+++ Provided entries

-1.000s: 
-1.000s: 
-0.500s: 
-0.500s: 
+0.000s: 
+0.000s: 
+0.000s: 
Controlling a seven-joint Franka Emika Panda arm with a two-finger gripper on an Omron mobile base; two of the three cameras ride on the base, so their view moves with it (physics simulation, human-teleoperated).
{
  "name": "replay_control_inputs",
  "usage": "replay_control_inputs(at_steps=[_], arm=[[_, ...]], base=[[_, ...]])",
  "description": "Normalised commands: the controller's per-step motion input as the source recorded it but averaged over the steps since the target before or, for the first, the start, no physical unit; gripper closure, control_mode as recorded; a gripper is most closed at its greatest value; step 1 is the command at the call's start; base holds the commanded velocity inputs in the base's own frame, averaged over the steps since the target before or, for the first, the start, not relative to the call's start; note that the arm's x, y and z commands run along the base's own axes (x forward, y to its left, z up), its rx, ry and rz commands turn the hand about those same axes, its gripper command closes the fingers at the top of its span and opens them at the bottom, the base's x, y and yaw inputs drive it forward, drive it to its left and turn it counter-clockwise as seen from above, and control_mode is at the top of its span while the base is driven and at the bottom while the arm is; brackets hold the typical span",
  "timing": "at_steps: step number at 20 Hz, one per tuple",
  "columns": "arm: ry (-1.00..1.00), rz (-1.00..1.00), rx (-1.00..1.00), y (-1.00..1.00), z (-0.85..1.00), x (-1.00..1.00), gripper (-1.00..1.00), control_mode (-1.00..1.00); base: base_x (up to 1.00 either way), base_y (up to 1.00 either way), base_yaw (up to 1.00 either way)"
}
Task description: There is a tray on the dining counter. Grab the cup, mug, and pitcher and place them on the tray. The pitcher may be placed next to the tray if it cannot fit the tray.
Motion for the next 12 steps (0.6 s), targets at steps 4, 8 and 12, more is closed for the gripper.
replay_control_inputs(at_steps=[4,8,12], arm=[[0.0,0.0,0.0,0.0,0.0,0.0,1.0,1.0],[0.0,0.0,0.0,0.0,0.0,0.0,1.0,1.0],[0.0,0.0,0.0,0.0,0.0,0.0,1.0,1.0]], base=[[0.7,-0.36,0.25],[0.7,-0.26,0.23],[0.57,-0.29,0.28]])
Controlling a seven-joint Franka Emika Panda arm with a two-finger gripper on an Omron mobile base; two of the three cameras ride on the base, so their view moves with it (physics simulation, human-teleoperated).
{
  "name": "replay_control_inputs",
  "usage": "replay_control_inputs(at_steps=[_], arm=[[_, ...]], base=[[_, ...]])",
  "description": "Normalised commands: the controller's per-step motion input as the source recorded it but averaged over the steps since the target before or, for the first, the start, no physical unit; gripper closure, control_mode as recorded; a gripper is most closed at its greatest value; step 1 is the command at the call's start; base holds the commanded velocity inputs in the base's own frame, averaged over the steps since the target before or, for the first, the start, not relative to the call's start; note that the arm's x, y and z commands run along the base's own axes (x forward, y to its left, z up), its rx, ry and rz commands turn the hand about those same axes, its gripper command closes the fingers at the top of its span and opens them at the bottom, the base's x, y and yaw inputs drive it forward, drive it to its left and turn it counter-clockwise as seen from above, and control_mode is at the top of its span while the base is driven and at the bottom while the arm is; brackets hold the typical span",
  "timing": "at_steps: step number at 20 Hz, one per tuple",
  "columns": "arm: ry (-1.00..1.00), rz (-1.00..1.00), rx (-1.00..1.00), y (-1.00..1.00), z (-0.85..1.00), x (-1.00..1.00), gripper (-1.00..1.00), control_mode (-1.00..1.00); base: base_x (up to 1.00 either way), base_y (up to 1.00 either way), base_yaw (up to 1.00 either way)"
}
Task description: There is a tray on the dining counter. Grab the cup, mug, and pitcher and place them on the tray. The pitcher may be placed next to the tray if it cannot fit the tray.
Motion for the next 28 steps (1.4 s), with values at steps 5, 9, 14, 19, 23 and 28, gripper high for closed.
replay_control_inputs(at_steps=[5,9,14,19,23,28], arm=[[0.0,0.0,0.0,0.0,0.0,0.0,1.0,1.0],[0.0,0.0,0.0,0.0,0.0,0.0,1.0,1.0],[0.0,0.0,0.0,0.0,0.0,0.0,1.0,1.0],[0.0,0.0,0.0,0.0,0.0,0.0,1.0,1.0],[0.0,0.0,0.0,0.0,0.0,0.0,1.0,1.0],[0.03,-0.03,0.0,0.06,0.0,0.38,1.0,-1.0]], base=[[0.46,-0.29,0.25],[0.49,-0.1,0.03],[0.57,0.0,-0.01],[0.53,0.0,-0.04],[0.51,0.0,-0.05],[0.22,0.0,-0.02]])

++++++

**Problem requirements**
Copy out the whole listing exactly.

**Result of the task**
-1.000s: 
-1.000s: 
-0.500s: 
-0.500s: 
+0.000s: 
+0.000s: 
+0.000s: 
Controlling a seven-joint Franka Emika Panda arm with a two-finger gripper on an Omron mobile base; two of the three cameras ride on the base, so their view moves with it (physics simulation, human-teleoperated).
{
  "name": "replay_control_inputs",
  "usage": "replay_control_inputs(at_steps=[_], arm=[[_, ...]], base=[[_, ...]])",
  "description": "Normalised commands: the controller's per-step motion input as the source recorded it but averaged over the steps since the target before or, for the first, the start, no physical unit; gripper closure, control_mode as recorded; a gripper is most closed at its greatest value; step 1 is the command at the call's start; base holds the commanded velocity inputs in the base's own frame, averaged over the steps since the target before or, for the first, the start, not relative to the call's start; note that the arm's x, y and z commands run along the base's own axes (x forward, y to its left, z up), its rx, ry and rz commands turn the hand about those same axes, its gripper command closes the fingers at the top of its span and opens them at the bottom, the base's x, y and yaw inputs drive it forward, drive it to its left and turn it counter-clockwise as seen from above, and control_mode is at the top of its span while the base is driven and at the bottom while the arm is; brackets hold the typical span",
  "timing": "at_steps: step number at 20 Hz, one per tuple",
  "columns": "arm: ry (-1.00..1.00), rz (-1.00..1.00), rx (-1.00..1.00), y (-1.00..1.00), z (-0.85..1.00), x (-1.00..1.00), gripper (-1.00..1.00), control_mode (-1.00..1.00); base: base_x (up to 1.00 either way), base_y (up to 1.00 either way), base_yaw (up to 1.00 either way)"
}
Task description: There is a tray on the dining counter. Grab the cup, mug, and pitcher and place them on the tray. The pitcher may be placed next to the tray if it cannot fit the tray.
Motion for the next 12 steps (0.6 s), targets at steps 4, 8 and 12, more is closed for the gripper.
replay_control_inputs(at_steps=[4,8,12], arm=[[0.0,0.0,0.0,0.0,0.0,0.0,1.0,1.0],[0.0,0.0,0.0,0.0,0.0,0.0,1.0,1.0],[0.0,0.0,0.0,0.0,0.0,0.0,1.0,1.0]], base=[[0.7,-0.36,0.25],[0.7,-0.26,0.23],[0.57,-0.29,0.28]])
Controlling a seven-joint Franka Emika Panda arm with a two-finger gripper on an Omron mobile base; two of the three cameras ride on the base, so their view moves with it (physics simulation, human-teleoperated).
{
  "name": "replay_control_inputs",
  "usage": "replay_control_inputs(at_steps=[_], arm=[[_, ...]], base=[[_, ...]])",
  "description": "Normalised commands: the controller's per-step motion input as the source recorded it but averaged over the steps since the target before or, for the first, the start, no physical unit; gripper closure, control_mode as recorded; a gripper is most closed at its greatest value; step 1 is the command at the call's start; base holds the commanded velocity inputs in the base's own frame, averaged over the steps since the target before or, for the first, the start, not relative to the call's start; note that the arm's x, y and z commands run along the base's own axes (x forward, y to its left, z up), its rx, ry and rz commands turn the hand about those same axes, its gripper command closes the fingers at the top of its span and opens them at the bottom, the base's x, y and yaw inputs drive it forward, drive it to its left and turn it counter-clockwise as seen from above, and control_mode is at the top of its span while the base is driven and at the bottom while the arm is; brackets hold the typical span",
  "timing": "at_steps: step number at 20 Hz, one per tuple",
  "columns": "arm: ry (-1.00..1.00), rz (-1.00..1.00), rx (-1.00..1.00), y (-1.00..1.00), z (-0.85..1.00), x (-1.00..1.00), gripper (-1.00..1.00), control_mode (-1.00..1.00); base: base_x (up to 1.00 either way), base_y (up to 1.00 either way), base_yaw (up to 1.00 either way)"
}
Task description: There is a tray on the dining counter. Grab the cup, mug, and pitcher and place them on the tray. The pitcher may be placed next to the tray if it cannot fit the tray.
Motion for the next 28 steps (1.4 s), with values at steps 5, 9, 14, 19, 23 and 28, gripper high for closed.
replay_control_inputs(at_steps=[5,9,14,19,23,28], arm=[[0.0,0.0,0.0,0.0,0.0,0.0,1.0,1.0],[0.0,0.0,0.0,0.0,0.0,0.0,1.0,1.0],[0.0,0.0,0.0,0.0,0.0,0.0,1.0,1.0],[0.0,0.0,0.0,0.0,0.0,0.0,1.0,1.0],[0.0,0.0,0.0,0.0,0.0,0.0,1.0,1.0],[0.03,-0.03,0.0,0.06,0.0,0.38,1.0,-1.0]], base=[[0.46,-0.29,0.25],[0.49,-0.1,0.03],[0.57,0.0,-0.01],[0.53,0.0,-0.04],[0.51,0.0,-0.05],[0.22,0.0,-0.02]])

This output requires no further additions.